*What needs to be done*: Every line of the data should be retyped with no difference from the original.

*Collected data*:

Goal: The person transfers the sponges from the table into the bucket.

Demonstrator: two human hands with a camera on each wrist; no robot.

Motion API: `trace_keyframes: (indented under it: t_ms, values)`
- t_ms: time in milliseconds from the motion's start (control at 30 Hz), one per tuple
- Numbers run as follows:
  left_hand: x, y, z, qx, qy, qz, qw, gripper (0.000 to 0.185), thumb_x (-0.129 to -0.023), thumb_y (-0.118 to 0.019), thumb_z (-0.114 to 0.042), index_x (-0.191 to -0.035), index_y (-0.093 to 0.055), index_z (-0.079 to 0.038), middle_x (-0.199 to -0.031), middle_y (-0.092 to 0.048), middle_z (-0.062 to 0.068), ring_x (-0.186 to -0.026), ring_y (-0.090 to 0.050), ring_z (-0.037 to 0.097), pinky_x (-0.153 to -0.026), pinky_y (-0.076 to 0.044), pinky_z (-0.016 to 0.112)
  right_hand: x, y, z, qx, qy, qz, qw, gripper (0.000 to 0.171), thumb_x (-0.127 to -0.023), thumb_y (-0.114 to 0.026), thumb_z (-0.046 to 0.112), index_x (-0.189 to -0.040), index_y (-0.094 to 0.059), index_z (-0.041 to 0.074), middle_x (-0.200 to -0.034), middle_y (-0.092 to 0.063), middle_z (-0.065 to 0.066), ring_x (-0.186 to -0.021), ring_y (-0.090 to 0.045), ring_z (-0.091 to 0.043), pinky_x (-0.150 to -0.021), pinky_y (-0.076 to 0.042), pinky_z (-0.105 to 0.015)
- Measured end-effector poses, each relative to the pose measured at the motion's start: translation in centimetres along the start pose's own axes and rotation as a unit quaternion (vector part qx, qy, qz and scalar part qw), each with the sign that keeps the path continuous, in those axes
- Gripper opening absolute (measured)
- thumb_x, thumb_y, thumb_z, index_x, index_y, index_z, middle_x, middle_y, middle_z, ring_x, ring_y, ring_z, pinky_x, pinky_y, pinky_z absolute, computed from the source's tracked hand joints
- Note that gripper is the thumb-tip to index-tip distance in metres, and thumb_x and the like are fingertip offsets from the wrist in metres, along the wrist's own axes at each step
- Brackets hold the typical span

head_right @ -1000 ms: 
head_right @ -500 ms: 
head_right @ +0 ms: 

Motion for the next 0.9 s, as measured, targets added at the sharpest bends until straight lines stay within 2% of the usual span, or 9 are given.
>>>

*Your response*:
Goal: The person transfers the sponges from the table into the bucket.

Demonstrator: two human hands with a camera on each wrist; no robot.

Motion API: `trace_keyframes: (indented under it: t_ms, values)`
- t_ms: time in milliseconds from the motion's start (control at 30 Hz), one per tuple
- Numbers run as follows:
  left_hand: x, y, z, qx, qy, qz, qw, gripper (0.000 to 0.185), thumb_x (-0.129 to -0.023), thumb_y (-0.118 to 0.019), thumb_z (-0.114 to 0.042), index_x (-0.191 to -0.035), index_y (-0.093 to 0.055), index_z (-0.079 to 0.038), middle_x (-0.199 to -0.031), middle_y (-0.092 to 0.048), middle_z (-0.062 to 0.068), ring_x (-0.186 to -0.026), ring_y (-0.090 to 0.050), ring_z (-0.037 to 0.097), pinky_x (-0.153 to -0.026), pinky_y (-0.076 to 0.044), pinky_z (-0.016 to 0.112)
  right_hand: x, y, z, qx, qy, qz, qw, gripper (0.000 to 0.171), thumb_x (-0.127 to -0.023), thumb_y (-0.114 to 0.026), thumb_z (-0.046 to 0.112), index_x (-0.189 to -0.040), index_y (-0.094 to 0.059), index_z (-0.041 to 0.074), middle_x (-0.200 to -0.034), middle_y (-0.092 to 0.063), middle_z (-0.065 to 0.066), ring_x (-0.186 to -0.021), ring_y (-0.090 to 0.045), ring_z (-0.091 to 0.043), pinky_x (-0.150 to -0.021), pinky_y (-0.076 to 0.042), pinky_z (-0.105 to 0.015)
- Measured end-effector poses, each relative to the pose measured at the motion's start: translation in centimetres along the start pose's own axes and rotation as a unit quaternion (vector part qx, qy, qz and scalar part qw), each with the sign that keeps the path continuous, in those axes
- Gripper opening absolute (measured)
- thumb_x, thumb_y, thumb_z, index_x, index_y, index_z, middle_x, middle_y, middle_z, ring_x, ring_y, ring_z, pinky_x, pinky_y, pinky_z absolute, computed from the source's tracked hand joints
- Note that gripper is the thumb-tip to index-tip distance in metres, and thumb_x and the like are fingertip offsets from the wrist in metres, along the wrist's own axes at each step
- Brackets hold the typical span

head_right @ -1000 ms: 
head_right @ -500 ms: 
head_right @ +0 ms: 

Motion for the next 0.9 s, as measured, targets added at the sharpest bends until straight lines stay within 2% of the usual span, or 9 are given.
>>>

That's the answer, with nothing more to add.